A few years ago, when I was rushing my daughter to pre-school one morning, a similarly tardy and exasperated-looking mom passed us on the stairs. My daughter took this as an opportunity to announce, “I have two moms.” The exasperated mom picked up her hunched shoulders to turn to Willa and, after a sigh, say, “You don’t know how lucky you are.”
This has happened to us a lot. On more occasions than I can count, overwhelmed straight parents have proclaimed how much they wish their family had two moms and, thus, extra help. This conversation often bleeds easily into a “the more the merrier” logic followed by some joke about polygamy. Like, “I’d sleep with 10 wives and husbands as long as it meant I could actually sleep in once in a while!”
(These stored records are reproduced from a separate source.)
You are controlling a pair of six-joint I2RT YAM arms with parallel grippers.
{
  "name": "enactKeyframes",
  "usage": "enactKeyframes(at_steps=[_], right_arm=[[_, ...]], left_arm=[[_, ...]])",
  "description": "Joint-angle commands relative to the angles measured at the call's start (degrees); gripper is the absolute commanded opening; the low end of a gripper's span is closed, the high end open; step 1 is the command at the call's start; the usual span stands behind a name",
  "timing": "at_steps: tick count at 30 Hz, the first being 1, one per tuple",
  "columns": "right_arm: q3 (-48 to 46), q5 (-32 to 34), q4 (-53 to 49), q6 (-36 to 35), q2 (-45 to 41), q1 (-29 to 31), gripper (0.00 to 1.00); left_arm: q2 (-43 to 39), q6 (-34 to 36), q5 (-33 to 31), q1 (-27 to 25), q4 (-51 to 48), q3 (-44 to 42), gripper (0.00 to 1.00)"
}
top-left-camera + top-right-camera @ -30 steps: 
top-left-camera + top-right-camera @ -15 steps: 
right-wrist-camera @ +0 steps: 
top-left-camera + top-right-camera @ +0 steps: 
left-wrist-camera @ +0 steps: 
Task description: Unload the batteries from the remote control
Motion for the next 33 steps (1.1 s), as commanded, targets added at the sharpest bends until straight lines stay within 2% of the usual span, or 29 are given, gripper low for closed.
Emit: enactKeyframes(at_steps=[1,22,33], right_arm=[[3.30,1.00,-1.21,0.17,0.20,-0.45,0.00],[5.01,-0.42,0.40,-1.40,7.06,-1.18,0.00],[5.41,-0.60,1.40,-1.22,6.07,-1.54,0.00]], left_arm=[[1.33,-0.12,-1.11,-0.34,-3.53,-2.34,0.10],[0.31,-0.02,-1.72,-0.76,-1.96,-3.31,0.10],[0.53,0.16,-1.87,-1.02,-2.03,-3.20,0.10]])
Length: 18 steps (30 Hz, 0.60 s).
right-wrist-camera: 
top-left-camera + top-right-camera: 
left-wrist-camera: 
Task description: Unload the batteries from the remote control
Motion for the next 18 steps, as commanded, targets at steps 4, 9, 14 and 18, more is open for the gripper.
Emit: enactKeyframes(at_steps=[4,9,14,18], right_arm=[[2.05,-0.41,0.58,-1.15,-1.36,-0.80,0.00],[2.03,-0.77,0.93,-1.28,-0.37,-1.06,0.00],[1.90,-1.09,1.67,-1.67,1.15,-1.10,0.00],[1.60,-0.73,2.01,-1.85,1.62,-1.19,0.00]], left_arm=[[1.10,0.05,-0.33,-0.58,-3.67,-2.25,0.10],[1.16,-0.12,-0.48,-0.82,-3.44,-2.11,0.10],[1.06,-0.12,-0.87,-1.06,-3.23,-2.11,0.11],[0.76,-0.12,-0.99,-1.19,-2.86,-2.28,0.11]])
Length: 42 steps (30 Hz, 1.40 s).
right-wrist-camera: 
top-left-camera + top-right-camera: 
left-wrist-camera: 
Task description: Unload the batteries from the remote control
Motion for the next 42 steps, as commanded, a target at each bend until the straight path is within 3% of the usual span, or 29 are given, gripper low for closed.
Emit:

And if most parents are being honest, the idea of more hands on deck is mighty appealing, even if we may not understand the emotional arrangements of open marriages and might legitimately be skeptical about the gender imbalances often found in polygamy.
Back in the early days of the lesbian, gay, bisexual and transgender movement’s push for marriage equality, this slippery slope to polygamy was pragmatically taboo. After all, arguments about gay marriage leading to polygamy were lobbed almost entirely with the purpose of derailing the gay rights agenda. And there was also something inherently offensive about making the connection, along the same lines of suggesting that gay marriage would lead to people marrying goats. Never mind the fact that opposite-sex goat-human marriage had been looming as a dangerous temptation all along…
Still, people often mention polygamy and gay marriage in the same sentence (not to mention the same essay). Recently—in, surprise, Utah—a judge struck down a part of that state’s anti-polygamy law. Mind you, the Utah law makes it a felony punishable by up to five years in prison when someone “cohabits with another person” to whom they aren’t legally married. This makes me wonder whether Utah also outlaws the combustion engine, the Internet and other realities of modern life, but anyway there you have it.
The legal challenge came after the state sued the stars of Sister Wives, a TV show that follows the real life of one husband, his four wives, and their 17 children. Now here’s the thing: Sister Wives premiered in September 2010, but Kody and Meri married in 1990, Kody and Janelle married in 1993, and Kody and Christine married in 1994. In other words, all those marriages predate even the earliest adoption of gay marriage in America, which was in Massachusetts in 2004. And second, in the Sister Wives family, Kody married each of the women, but the women didn’t marry each other.
In other words, polygamy, as it generally is practiced in the United States, is a predominantly heterosexual enterprise—like heterosexuality (or the male ideal of heterosexuality) on steroids. After all, while the percentage of married women who have affairs has risen in recent decades, married men still do most of the cheating. Conservatives concerned about the high rate of divorce in America should stop blaming gay marriage but instead heterosexual infidelity—a prime culprit in 55 percent of divorces.